Word for word, restate the lines of the listing below from the line with "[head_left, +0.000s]" through the line with "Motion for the", and do not include the pictures.

== == ==

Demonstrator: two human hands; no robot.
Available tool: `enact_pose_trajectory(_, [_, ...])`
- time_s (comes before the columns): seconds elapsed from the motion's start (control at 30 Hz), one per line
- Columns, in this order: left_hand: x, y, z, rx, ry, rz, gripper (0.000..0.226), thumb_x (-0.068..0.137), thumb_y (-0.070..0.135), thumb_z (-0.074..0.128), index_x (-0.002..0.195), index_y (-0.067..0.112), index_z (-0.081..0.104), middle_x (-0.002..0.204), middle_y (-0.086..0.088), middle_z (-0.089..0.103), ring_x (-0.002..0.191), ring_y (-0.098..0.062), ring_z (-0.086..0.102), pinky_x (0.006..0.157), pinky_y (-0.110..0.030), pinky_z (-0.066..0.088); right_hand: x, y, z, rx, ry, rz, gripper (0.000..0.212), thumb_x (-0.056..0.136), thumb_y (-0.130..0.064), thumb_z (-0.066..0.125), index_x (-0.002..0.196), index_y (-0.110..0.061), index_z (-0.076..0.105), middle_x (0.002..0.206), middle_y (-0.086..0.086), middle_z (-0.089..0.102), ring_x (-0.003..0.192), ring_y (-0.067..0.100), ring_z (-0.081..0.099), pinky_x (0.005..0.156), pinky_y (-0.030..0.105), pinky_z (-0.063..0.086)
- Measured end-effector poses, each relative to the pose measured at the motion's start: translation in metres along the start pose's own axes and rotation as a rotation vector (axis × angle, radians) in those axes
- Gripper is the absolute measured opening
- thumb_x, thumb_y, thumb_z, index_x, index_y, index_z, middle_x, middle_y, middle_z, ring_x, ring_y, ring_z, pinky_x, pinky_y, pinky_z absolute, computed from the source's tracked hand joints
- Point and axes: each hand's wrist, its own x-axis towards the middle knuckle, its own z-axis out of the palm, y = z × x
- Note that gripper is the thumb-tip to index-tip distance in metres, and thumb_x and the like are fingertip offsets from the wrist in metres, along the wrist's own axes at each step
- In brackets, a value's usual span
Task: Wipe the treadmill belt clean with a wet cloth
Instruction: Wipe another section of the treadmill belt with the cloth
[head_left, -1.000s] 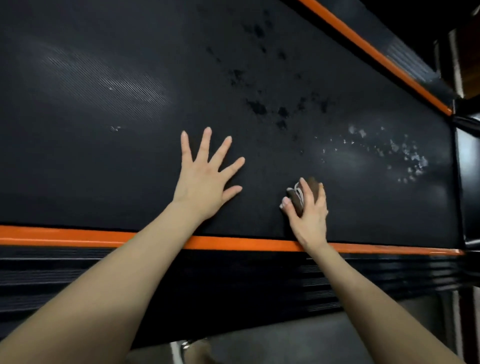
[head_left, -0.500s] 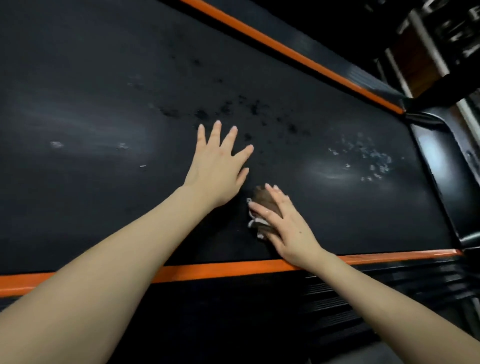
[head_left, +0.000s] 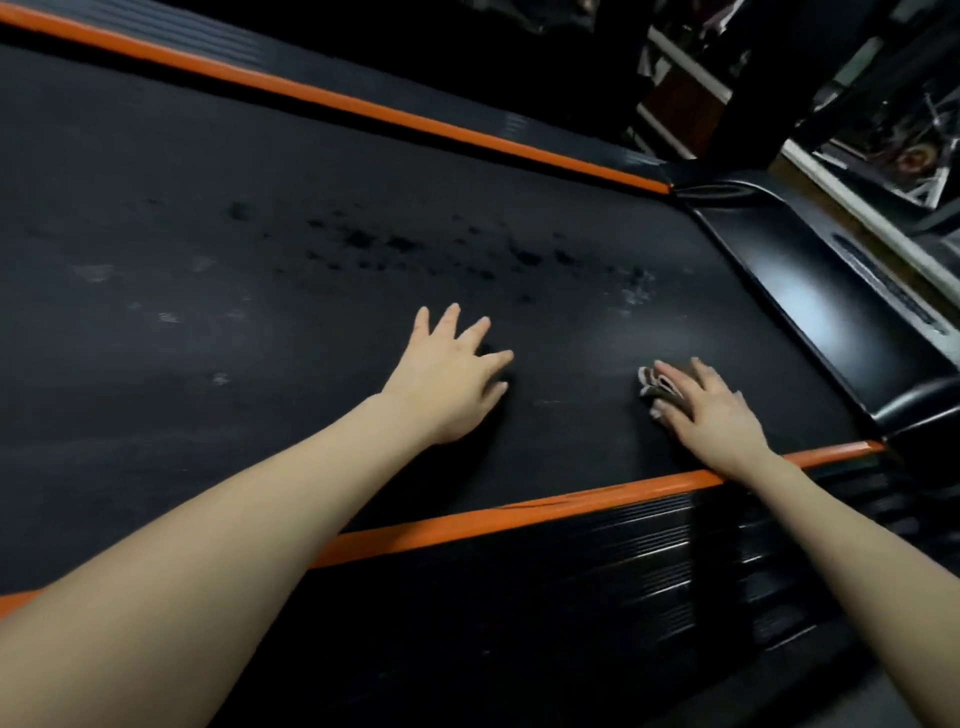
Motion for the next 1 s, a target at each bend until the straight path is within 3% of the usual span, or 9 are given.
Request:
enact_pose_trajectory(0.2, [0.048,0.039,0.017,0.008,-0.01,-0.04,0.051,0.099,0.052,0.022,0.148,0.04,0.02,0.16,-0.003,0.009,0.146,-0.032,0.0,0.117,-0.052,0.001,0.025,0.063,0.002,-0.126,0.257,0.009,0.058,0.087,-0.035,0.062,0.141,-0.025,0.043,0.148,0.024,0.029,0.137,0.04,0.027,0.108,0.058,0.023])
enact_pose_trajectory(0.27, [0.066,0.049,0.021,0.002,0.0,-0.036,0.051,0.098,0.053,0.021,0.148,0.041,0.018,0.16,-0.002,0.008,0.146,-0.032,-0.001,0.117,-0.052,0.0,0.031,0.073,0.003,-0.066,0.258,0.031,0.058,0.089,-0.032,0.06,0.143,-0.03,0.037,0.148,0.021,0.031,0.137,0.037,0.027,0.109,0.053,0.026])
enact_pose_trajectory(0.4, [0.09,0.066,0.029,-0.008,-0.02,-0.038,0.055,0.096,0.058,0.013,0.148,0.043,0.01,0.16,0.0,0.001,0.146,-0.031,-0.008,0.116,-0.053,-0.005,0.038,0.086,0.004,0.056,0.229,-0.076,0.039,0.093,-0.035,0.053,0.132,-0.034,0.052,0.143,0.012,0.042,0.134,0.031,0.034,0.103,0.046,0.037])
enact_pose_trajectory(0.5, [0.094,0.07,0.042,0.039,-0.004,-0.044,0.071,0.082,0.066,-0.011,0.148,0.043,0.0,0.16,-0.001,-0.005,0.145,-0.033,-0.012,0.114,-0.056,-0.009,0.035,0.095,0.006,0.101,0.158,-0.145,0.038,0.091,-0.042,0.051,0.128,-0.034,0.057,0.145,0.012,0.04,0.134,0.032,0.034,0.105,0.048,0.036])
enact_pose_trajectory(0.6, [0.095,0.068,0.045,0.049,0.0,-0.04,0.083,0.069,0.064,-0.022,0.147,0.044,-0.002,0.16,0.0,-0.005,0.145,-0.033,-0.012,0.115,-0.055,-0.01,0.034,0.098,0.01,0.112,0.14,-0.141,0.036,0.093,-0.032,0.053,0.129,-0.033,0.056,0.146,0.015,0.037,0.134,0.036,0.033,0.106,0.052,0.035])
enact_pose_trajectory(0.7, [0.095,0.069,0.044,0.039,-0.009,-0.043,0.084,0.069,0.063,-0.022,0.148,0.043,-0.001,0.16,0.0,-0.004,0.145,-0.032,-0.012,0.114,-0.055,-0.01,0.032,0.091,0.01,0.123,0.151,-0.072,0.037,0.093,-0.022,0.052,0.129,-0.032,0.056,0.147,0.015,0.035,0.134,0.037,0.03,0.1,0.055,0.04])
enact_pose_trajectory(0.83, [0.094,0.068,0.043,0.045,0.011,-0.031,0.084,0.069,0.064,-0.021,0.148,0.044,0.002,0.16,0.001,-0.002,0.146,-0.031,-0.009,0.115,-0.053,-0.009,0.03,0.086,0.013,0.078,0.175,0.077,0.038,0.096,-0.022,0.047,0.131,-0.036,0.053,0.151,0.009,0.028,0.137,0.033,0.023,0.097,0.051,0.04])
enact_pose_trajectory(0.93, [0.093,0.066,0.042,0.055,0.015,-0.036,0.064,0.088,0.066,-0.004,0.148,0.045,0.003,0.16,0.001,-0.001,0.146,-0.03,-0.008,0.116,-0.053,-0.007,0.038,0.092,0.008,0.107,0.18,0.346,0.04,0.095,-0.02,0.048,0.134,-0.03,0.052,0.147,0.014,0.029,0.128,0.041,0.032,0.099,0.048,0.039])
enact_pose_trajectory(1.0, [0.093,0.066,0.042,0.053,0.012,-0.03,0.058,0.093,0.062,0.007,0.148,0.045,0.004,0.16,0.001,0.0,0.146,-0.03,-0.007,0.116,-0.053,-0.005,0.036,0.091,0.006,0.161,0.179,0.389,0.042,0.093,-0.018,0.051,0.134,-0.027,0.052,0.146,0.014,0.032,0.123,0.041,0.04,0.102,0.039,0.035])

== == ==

■ **RESULT OF THIS EXERCISE**
[head_left, +0.000s] 
Motion for the next 1 s, a target at each bend until the straight path is within 3% of the usual span, or 9 are given.

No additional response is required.